Richard Kimball is an American politician who is the founder and president emeritus of the nonprofit voter education organization Vote Smart.
Kimball was born in Tucson, Arizona, in 1946.[1] He was the third son of Maxine and Bill Kimball. His father served as the Majority Leader in the Arizona State Senate and was a candidate for Governor of Arizona in 1954.[2] Kimball attended the University of Arizona where he studied political science. He was a staff assistant to Congressman Morris Udall and worked as a press secretary for Senators Walter Mondale and Daniel Moynihan.[3]

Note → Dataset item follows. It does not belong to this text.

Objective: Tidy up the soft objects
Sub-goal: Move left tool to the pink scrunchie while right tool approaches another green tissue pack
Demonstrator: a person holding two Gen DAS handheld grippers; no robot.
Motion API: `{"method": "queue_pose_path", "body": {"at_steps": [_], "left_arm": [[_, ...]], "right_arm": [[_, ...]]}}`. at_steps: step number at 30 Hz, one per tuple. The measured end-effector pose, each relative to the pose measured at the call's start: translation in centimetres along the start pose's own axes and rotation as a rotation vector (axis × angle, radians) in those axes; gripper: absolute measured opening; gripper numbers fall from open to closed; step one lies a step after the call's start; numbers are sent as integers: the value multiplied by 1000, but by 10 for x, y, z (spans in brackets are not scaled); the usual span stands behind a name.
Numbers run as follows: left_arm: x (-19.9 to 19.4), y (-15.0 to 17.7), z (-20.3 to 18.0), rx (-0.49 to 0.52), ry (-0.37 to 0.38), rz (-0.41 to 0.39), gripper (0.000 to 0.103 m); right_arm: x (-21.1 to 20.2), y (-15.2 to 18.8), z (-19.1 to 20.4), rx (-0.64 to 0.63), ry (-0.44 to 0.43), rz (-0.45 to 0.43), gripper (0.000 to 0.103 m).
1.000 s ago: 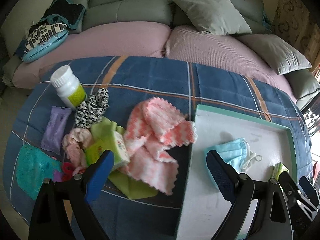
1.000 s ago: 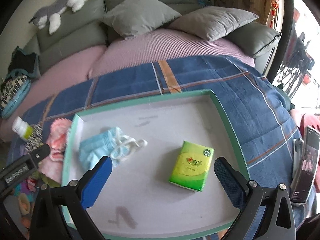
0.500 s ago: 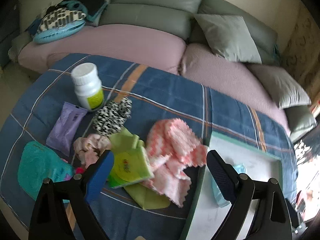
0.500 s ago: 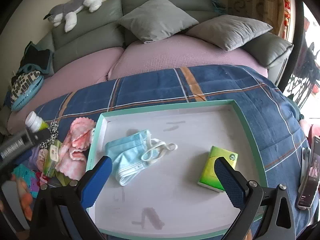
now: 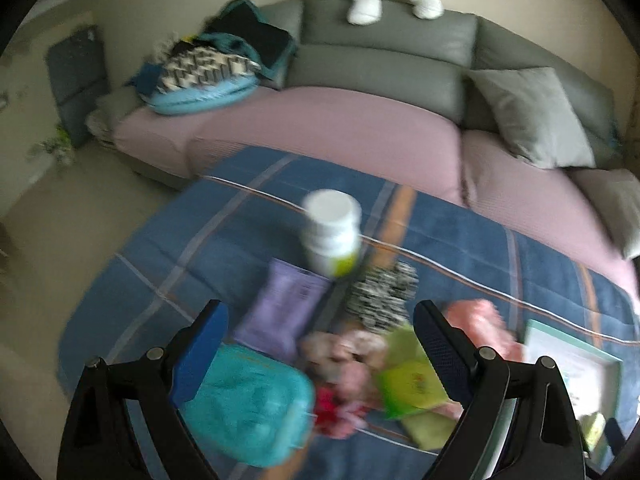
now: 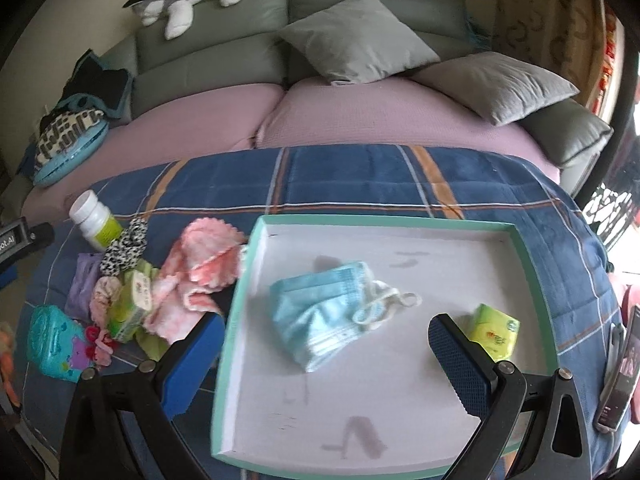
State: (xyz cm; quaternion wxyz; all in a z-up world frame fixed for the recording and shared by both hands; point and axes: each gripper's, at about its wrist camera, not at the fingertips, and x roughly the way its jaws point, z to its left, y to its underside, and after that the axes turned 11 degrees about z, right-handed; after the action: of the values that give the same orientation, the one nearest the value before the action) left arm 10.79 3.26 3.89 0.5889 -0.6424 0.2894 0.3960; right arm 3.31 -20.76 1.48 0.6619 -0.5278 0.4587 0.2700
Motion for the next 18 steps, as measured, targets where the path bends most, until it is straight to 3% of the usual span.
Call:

In 1978, Kimball was elected to represent an area of Phoenix in the Arizona Senate. In the 1982 general election, Kimball was elected to a six-year term on the Arizona Corporation Commission. In January 1984, his fellow commission members elected him the chairman of the board.[1] In September 1985, Kimball resigned from his position as a member of the commission.[4] Governor Bruce Babbitt appointed Sharon Megdal, a member of the University of Arizona's economics faculty, to the seat.[5]
After the expected Democratic candidate, Governor Bruce Babbitt, declined to run in favor of a presidential campaign, Kimball was nominated as the Democratic candidate against then-Congressman John McCain for the U.S. Senate seat being vacated by Barry Goldwater.[6] His campaign was subject to negative press from The Arizona Republic and Phoenix Gazette. One Gazette columnist described him as displaying "terminal weirdness."[7] McCain ultimately won the election by a margin of over 20 percent.[8] Kimball later said: "I joke that John McCain entered the Senate over my dead political body. I think that's pretty accurate."[9]
Twenty years later, Kimball commented on the campaign to a reporter from the Arizona Daily Star: "I was enormously depressed — not because I lost. It was because I spent all my time collecting money." He said that he spent the following months after the election traveling through Mexico, and then left politics to start Project Vote Smart.[10]
He is currently the president emeritus of the organization Vote Smart,[11] formerly known as Project Vote Smart.[12]